Why living off dividends still works for me – The Dividend Guy

Why living off dividends still works for me – The Dividend Guy

Passionate fans of this site know I’m a huge fan of dividend income.

I post monthly updates on this site, like this one, to keep me motivated and inspired about this part of our financial plan.

….and maybe you can see why.  Between January and December, January results were already well ahead of where we were just this past December 2018:

Dividend Income December 2018

Onwards and upwards we go…my dream to live off dividends to some degree remains alive and well!

More dreams are alive and well

Similar dividend income dreams exist for many other dividend investors I know, even though other investors disagree with our dividend investing philosophies and approaches.

This means the debates associated with focusing on income from your portfolio vs. a total return/draw down approach with a mix of stocks and bonds will rage on I’m sure.

I recently profiled one dividend investor, Bob Lai, who is close to realizing his dream already, in his 30s.

A few years back, I asked Mike Heroux from The Dividend Guy Blog about his approach to live off dividends as well – while growing his online, website businesses.

Like Bob Lai, I wanted to catch up to see where Mike is at – and highlight what plans he has for his financial future.  Read on!

  1. Hey Mike – what has changed since 2015 (since our post together)?

First off Mark, I wanted to mention how fun it was to read my answers from 2015!

At that time, I was working full-time as a private banker and planning a 1-year RV trip across North and Central America.
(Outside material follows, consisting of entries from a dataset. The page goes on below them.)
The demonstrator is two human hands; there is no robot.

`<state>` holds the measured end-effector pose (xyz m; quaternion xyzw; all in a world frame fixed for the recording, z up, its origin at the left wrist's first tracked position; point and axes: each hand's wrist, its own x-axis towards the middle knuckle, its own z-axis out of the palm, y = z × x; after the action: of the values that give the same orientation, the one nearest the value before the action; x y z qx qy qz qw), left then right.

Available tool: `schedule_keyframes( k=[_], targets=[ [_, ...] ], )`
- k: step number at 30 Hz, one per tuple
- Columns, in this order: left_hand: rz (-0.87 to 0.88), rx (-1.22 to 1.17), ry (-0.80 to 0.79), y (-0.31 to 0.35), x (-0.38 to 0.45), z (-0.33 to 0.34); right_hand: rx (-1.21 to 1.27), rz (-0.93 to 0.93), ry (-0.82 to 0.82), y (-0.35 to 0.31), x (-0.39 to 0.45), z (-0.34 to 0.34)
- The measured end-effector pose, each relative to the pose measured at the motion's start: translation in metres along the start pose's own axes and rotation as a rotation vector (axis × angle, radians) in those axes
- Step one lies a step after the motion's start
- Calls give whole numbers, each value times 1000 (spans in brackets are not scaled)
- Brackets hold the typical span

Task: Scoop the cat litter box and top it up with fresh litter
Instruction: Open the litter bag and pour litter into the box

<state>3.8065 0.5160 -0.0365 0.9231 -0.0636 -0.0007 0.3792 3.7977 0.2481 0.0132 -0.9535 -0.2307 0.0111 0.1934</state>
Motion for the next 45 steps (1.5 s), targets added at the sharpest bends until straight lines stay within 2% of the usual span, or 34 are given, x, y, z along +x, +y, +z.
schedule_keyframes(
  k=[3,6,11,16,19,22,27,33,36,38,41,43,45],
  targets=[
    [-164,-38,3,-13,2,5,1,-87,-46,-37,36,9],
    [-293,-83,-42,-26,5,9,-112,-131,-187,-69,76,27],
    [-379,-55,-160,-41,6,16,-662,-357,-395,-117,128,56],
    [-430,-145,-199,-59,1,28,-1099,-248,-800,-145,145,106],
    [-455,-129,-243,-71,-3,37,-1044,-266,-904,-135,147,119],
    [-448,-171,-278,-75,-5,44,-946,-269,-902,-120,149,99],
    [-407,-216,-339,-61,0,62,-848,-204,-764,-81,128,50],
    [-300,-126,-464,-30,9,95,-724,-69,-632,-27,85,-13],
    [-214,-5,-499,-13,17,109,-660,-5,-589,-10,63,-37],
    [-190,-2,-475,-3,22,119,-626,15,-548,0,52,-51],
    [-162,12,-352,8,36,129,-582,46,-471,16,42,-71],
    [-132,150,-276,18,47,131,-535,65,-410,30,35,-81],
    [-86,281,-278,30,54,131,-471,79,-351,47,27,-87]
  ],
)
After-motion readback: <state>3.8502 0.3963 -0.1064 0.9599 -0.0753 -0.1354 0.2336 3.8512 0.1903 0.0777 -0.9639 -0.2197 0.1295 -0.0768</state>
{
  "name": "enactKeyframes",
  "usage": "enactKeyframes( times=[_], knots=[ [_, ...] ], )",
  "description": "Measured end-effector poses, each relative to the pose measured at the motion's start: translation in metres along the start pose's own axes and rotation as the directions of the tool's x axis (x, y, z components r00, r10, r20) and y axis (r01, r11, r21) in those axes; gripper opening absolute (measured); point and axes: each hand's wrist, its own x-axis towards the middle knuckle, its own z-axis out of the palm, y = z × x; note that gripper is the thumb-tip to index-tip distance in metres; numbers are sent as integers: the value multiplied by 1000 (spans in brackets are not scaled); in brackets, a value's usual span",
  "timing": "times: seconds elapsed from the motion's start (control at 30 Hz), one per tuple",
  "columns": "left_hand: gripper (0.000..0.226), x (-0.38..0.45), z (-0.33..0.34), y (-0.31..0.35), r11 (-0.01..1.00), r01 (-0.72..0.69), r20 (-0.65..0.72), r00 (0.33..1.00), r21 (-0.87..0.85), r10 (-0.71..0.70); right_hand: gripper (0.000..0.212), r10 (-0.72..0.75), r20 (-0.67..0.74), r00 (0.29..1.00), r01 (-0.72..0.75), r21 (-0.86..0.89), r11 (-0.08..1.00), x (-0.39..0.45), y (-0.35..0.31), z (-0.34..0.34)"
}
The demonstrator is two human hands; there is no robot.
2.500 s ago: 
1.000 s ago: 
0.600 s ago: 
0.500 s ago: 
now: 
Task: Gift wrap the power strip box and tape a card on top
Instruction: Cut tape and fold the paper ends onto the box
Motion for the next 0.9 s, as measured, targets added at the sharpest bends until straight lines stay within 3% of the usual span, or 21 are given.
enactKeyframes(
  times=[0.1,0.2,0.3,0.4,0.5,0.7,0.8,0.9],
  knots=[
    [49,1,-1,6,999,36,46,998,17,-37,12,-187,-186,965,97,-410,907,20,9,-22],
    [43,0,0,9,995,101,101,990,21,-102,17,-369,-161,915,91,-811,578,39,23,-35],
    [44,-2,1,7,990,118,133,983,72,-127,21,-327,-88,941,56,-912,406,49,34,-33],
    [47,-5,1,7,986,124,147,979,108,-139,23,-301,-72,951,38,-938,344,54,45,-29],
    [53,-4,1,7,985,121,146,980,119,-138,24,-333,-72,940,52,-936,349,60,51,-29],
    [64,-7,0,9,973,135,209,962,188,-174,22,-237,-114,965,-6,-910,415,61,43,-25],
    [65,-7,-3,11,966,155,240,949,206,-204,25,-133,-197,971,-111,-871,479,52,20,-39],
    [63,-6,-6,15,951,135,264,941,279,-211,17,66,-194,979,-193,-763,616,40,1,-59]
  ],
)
I ended-up taking my sabbatical, and I left with my family on June 11, 2016 for a lifetime adventure.

We drove through Western Canada, then the U.S. and we crossed Mexico. We drove down to Costa Rica where we lived for 3 months before coming back.

Mike Heroux and FamilyThis is my family doing volcano boarding on Cerro Negro Volcano, Nicaragua.

When I came back (to Canada) in July 2017, I quit my job and officially “retired” from the corporate world to build my own business; Dividend Stocks Rock (DSR), an investing platform helping Canadians and Americans investing their money in dividend stocks.  I can now go with my real name in running that site; Mike Heroux (I used to write under Mike McNeil to not mix my clients from my bank job with my online business).

I was fortunate – my investing membership site generated enough income to travel for a full year, it now pays all the bills for my family.

Since 2015, I’ve radically changed my way of living as I don’t need stuff anymore. I rarely buy things (outside clothing for children because they grow too fast!) and being more cognizant of what I buy, has really enabled me with a lot more flexibility. Back in 2015, I wrote that I might retire at the age of 35. According to my definition of retirement (having the ability to do what I want, when I want), I am retired. I’m planning to travel to Asia for a month or two in 2020.

  1. So Mike, so how is your portfolio constructed now? What do you own? What accounts are you investing in?

When I quit my job, I had the opportunity to manage my pension plan (it was a defined pension plan).  When I left I received $108K as the commuted value of my pension plan. It was a bit frightening to have all this money to invest while we were at an all-time market high (I received the cheque in September 2017).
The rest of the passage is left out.